But these baby steps could be harbingers of something much bigger. Total Platform has drawn comparisons with Ocado and Amazon, both companies that use technology developed for their own businesses to service others. Reportedly, Next employs over 500 IT professionals at its site near Leicester.
Total Platform also allows Next to launch niche online brands of its own like Little Label, which sells high-end baby clothing.
There are two aspects of Next that sometimes raise eyebrows. Both involve debt.
Next earns substantial profit from customers through nextpay and next3step. If you take the view that it is too easy for people to get into debt using credit products like these then Next is part of the problem.
But the credit is regulated and the interest rates are similar to credit card rates, so Next is not behaving egregiously by current norms.
Next also has a long record of paying special dividends and buying back shares, which means the company does not keep much cash in reserve.

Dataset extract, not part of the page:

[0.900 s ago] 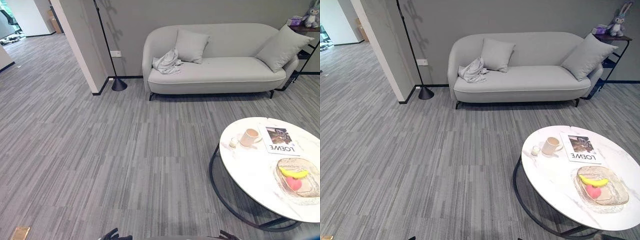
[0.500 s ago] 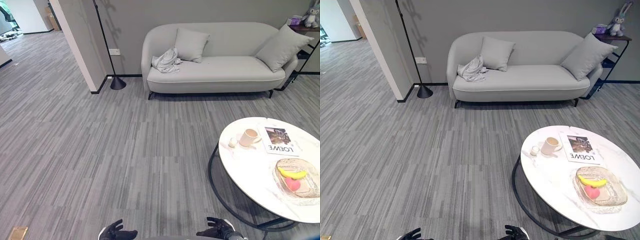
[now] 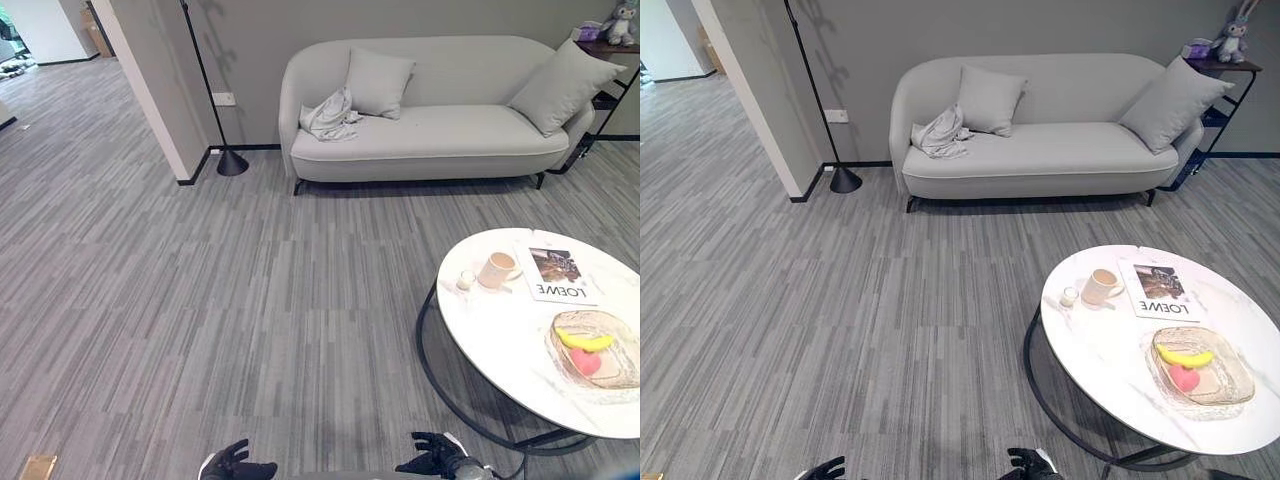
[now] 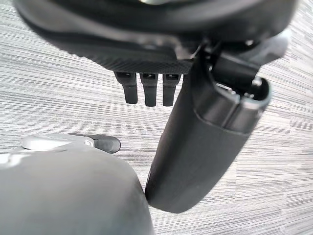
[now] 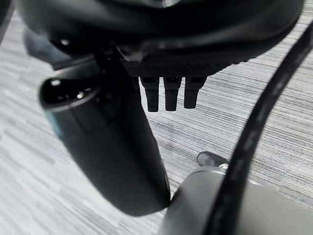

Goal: Hang the clothes on the sofa on the clothes rack.

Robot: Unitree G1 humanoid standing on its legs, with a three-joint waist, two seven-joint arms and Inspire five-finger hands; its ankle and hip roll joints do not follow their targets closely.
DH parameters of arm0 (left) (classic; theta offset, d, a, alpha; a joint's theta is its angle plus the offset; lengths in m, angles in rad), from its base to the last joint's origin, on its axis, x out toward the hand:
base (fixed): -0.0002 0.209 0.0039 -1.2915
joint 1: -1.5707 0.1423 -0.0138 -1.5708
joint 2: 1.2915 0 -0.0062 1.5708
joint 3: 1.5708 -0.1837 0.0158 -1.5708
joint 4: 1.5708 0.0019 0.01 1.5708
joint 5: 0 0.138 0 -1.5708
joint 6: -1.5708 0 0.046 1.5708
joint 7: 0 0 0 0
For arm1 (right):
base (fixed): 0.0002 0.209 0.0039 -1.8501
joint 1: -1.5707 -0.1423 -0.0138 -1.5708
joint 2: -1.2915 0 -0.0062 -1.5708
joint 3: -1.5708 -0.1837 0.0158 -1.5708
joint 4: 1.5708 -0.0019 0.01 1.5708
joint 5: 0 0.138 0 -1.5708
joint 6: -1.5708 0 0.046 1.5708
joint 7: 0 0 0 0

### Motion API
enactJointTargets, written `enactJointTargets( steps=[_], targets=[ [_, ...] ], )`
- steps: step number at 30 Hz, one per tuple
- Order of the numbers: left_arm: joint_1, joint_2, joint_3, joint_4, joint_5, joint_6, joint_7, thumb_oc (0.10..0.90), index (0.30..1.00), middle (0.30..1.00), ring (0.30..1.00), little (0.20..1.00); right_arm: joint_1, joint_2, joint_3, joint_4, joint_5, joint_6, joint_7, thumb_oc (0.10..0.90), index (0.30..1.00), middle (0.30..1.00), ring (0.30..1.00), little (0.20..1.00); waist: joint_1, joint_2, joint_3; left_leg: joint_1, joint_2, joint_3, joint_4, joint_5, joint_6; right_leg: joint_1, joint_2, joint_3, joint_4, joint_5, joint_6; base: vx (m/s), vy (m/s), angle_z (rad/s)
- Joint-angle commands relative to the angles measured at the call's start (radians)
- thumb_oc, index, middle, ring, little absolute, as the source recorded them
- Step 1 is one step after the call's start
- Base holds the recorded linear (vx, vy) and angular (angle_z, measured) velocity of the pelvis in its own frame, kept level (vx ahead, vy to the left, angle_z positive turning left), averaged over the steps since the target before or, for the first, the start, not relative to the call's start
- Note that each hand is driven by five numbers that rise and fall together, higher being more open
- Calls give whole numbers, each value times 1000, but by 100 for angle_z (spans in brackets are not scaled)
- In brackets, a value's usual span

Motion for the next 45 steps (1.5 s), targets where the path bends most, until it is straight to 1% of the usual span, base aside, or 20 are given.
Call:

This could come back to haunt it when times are tough.
The company’s performance during the pandemic has assuaged this fear somewhat and chastened by its experience, Next intends to use the cash windfall it received from cancelling the dividend and selling and leasing back warehouses to pay off bonds.
But although its reliance on conventional borrowing has fallen considerably, and Next intends to keep it that way, I am not sure whether its overall dependence on external finance (including leases) will improve beyond the modest reduction it achieved this year.

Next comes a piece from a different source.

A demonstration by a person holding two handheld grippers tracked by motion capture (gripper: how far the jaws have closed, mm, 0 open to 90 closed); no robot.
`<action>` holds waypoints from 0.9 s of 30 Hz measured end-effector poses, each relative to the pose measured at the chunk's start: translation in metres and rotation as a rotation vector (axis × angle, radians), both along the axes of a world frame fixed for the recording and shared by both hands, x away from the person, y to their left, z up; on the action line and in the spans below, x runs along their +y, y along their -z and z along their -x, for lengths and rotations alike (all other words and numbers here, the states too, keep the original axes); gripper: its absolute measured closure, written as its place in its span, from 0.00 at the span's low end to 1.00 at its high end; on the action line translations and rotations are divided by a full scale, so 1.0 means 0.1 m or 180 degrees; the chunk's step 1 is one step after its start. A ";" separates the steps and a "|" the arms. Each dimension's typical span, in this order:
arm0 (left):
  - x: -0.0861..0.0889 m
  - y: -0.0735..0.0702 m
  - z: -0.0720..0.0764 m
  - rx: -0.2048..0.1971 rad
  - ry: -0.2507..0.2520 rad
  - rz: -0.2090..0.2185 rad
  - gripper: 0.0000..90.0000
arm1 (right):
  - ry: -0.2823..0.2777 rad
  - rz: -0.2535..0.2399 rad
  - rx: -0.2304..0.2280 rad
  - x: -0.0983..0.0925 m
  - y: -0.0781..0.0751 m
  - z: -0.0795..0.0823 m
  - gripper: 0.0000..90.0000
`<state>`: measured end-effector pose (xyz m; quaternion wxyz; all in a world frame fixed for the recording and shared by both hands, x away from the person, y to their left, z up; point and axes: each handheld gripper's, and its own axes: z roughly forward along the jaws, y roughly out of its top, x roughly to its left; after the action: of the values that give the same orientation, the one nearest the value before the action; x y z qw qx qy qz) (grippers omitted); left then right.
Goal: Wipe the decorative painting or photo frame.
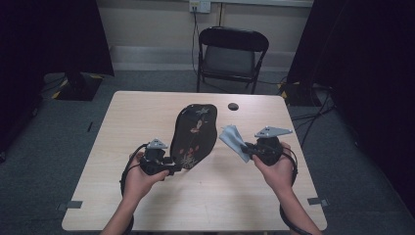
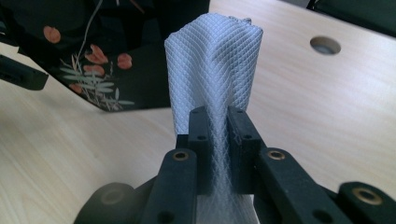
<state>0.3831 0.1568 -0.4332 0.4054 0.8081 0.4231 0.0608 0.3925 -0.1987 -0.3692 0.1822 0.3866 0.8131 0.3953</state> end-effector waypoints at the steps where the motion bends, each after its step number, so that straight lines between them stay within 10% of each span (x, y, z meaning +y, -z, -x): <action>1: 0.00 0.00 0.00 0.0000 -0.0011 0.0023 0.55 | -0.0002 -0.0018 -0.0009 0.02 -0.03 -0.02 0.91; 15: 0.01 -0.02 -0.02 -0.0011 -0.0017 0.0050 0.56 | -0.0161 0.0047 -0.0211 0.35 -0.43 -0.22 0.91; 27: 0.04 -0.04 -0.03 -0.0033 -0.0009 0.0067 0.58 | -0.0213 0.0121 0.0062 0.48 -0.17 -0.34 0.91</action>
<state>0.3857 0.1606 -0.4292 0.4160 0.8028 0.4227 0.0610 0.4268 -0.1502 -0.3521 0.1683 0.3596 0.8346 0.3818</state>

Mostly I admire Next for its profitability, its adaptability, and because it tells investors what it knows. In the company’s half-year results announcement (September 2020), it explained why, saying: “The more clarity we give about the state of the company’s sales, finances, and prospects, the better we ourselves understand the business. The more precise and coherent we are in explaining our objectives and plans, the more likely it is that we will succeed in implementing them.”
These words inspire trust, but more than that they imply the company is so confident in the capabilities it is building it does not need to keep them a secret. It wants to tell people about them.

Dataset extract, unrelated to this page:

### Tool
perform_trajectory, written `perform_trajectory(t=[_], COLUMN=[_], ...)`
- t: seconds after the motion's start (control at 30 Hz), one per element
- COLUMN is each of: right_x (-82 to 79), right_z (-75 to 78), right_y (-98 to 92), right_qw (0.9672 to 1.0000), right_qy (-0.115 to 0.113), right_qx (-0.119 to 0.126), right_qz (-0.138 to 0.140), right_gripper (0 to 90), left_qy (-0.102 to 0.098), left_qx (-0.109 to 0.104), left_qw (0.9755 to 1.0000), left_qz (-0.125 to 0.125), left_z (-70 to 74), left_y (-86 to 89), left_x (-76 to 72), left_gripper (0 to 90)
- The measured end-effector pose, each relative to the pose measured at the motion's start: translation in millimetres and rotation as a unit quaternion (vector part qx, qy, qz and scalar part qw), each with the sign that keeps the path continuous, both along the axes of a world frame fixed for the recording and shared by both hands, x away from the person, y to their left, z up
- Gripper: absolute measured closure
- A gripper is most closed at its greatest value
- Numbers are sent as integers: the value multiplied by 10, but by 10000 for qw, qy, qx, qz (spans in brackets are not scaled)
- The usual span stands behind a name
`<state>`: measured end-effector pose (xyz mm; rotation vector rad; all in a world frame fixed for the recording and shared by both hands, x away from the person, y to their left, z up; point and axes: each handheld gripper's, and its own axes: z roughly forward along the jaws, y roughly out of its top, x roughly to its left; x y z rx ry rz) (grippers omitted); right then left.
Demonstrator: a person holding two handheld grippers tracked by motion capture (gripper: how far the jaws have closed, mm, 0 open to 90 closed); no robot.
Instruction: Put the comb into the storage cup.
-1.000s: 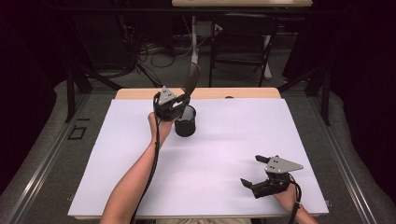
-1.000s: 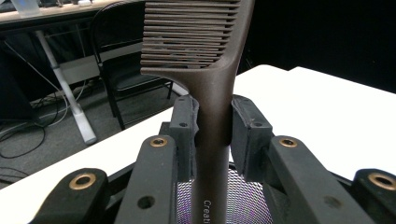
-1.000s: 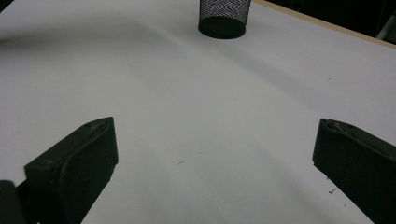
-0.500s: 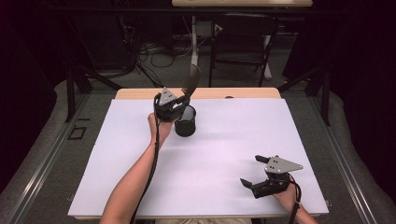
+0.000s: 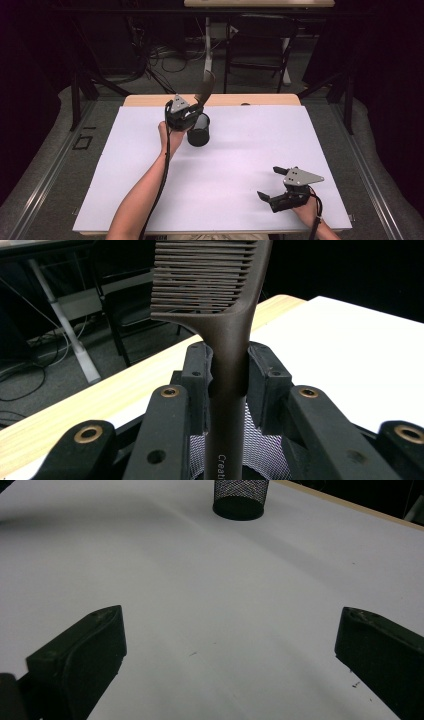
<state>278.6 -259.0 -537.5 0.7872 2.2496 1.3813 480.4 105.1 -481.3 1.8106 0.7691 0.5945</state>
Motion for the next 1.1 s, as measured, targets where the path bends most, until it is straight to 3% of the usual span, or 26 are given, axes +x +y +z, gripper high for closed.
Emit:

Reinventing itself, cannibalising sales of its own brand, for example, by retailing competitor brands, are the kind of changes few businesses are prepared to make. Copying Next, would be very hard for this reason, and because rivals would not be starting with the same capabilities.
The first of the principal risks Next lists in its annual report is “Business strategy development and implementation”. I think the emphasis on this element of running a business is the principal reason Next will prosper.
Does the business make good money? 
+ High average return on capital
+ Decent profit margins
+ Strong cash flow
What could stop it growing profitably? 
+ Failure to develop and execute strategy
? Strong online competition
? Financial obligations (debt and leases primarily)
How does its strategy address the risks? 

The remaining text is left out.